Neocolonialism? Carts being set off before horses? CBF and the largely French-funded Diambars have been accused of both, usually by conservative factions with existing regimes to protect. But, with domestic football structures in the region in danger of falling apart (Sierra Leone’s national league started three months late this season) and the scourge of age cheating ruining many an outfit’s credibility, academies can hardly be faulted for coming at the issue at hand – developing outstanding players for the country’s eventual benefit – from a different angle.
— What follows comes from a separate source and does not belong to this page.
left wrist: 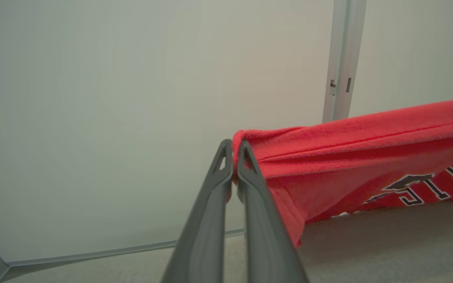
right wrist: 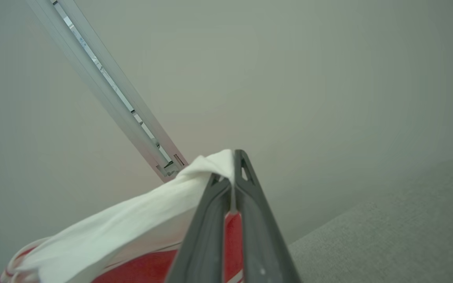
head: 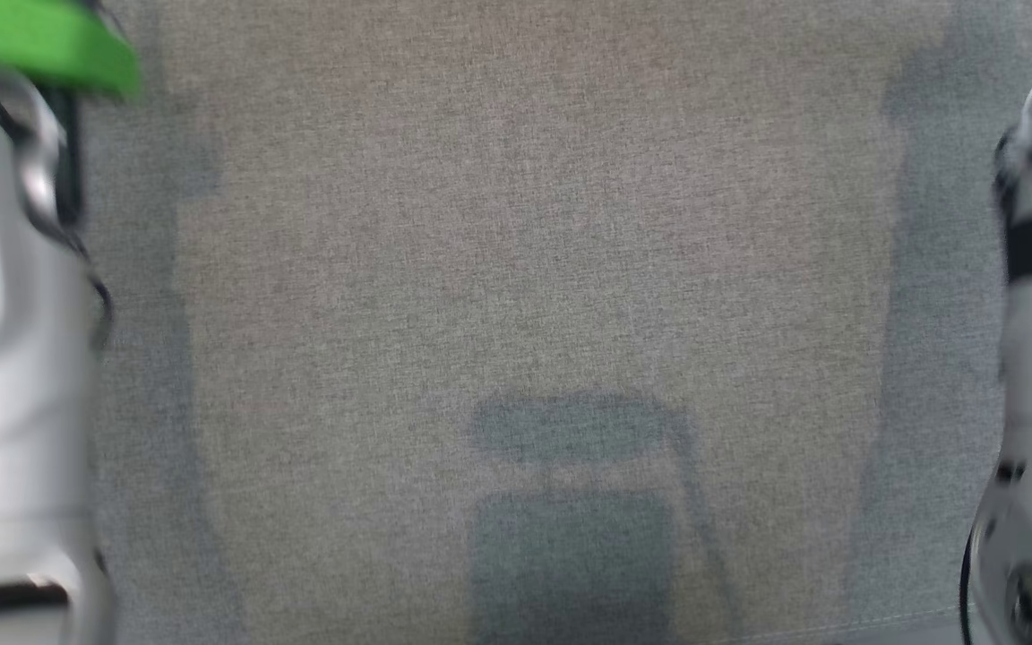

The rises to primacy of Diambars and CBF in their respective countries are simply a reflection of the failing structures that they have effectively hurdled. The young west African footballer is better set than ever for a fast track to the top – but it will be in their academies’ appetites to help reshape what lies in the middle that the long-term future of this region’s game is defined.
Nick Ames is a journalist and Ipswich fan with an interest in African football development, who’s worked and travelled extensively in Africa. In August 2013, shortly after this article was completed, Diambars won the Senegalese Championship.